The Role of Margin of Safety
The concept of margin of safety becomes especially important when dealing with unknown unknowns. Because not all risks can be identified, investors require buffers against uncertainty itself.
These buffers may take many forms:
valuation discounts
excess liquidity
conservative leverage
robust portfolio construction
flexible capital allocation
Margin of safety exists precisely because the future cannot be fully understood; its purpose is not to eliminate uncertainty, its purpose is to absorb uncertainty.
Unknown Unknowns and Adaptive Systems
Evolutionary systems offer an important lesson regarding unknown unknowns.
Biological organisms do not survive because they predict every threat perfectly, they survive because they possess adaptability. The same principle applies to financial markets; investors capable of adapting rapidly to changing conditions often outperform those relying solely on prediction.

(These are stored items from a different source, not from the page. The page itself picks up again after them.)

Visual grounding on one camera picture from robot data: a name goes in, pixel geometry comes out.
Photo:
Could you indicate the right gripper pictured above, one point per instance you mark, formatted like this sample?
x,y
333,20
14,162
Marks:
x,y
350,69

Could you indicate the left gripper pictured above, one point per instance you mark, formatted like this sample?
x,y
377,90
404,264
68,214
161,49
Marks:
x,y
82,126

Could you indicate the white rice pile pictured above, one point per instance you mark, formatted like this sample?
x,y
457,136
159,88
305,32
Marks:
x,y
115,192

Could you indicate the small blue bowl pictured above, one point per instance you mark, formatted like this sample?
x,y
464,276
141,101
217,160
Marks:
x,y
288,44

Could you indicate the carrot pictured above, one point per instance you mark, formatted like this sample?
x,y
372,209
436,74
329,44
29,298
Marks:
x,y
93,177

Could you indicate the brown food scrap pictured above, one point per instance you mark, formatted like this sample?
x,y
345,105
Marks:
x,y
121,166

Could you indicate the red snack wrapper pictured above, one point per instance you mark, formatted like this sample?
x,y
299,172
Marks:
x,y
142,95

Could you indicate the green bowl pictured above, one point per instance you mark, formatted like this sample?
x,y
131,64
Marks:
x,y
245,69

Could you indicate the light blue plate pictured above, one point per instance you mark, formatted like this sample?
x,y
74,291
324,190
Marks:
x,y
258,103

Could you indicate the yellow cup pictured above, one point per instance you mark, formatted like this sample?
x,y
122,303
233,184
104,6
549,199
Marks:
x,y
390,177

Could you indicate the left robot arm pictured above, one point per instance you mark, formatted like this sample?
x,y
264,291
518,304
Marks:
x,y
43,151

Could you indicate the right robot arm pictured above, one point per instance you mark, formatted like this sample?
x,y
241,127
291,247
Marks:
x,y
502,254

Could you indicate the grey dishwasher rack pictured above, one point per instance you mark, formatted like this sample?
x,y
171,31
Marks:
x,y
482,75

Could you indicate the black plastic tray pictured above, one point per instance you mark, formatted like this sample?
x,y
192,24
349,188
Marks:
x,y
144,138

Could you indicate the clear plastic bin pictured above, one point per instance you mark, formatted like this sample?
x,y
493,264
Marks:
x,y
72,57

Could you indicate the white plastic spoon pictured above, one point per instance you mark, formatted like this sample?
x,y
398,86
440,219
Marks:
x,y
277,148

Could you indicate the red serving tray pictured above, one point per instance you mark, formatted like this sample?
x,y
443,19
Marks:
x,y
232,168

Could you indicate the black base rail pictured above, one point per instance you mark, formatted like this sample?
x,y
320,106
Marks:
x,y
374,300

Adaptability transforms uncertainty from a threat into a manageable challenge. In environments characterised by unknown unknowns, adaptability frequently matters more than forecasting accuracy.
The MorMag Perspective
At MorMag, unknown unknowns are viewed as an unavoidable feature of financial markets rather than a temporary analytical challenge.
Markets are interpreted as complex adaptive systems shaped by:
uncertainty
behavioural interaction
technological evolution
information asymmetry
systemic feedback loops
Within this framework, risk management extends beyond measurable volatility and known scenarios; it incorporates the possibility that important risks remain undiscovered.
This perspective influences:
portfolio construction
liquidity management
fragility analysis
regime assessment
capital preservation
The objective is not to eliminate uncertainty, instead the objective is to remain resilient despite uncertainty.
Intellectual Humility and Financial Survival
Perhaps the most important lesson of unknown unknowns is intellectual humility. Financial markets repeatedly demonstrate that even the most sophisticated participants possess incomplete knowledge.
Confidence and understanding are not identical.
The recognition that unseen risks may exist encourages caution, flexibility, and continuous learning. This humility is not weakness, it is realism. The most dangerous risks are often the ones nobody is discussing.
Conclusion
Unknown unknowns represent one of the deepest challenges within finance because they exist beyond conventional models, forecasts, and risk frameworks.
Unlike known uncertainties, they cannot be assigned probabilities easily because their existence has not yet been recognised. They emerge from complexity, adaptation, innovation, interaction, and the inherent unpredictability of evolving systems. Their significance extends beyond risk management, they reveal the limits of human knowledge itself.
At MorMag, this perspective forms part of a broader philosophy grounded in probabilistic thinking, complexity science, adaptive systems theory, and resilience-focused investing.
Financial markets will always contain surprises. Therefore, the objective is not to predict every surprise before it occurs, the objective is to build frameworks capable of surviving the surprises that nobody sees coming.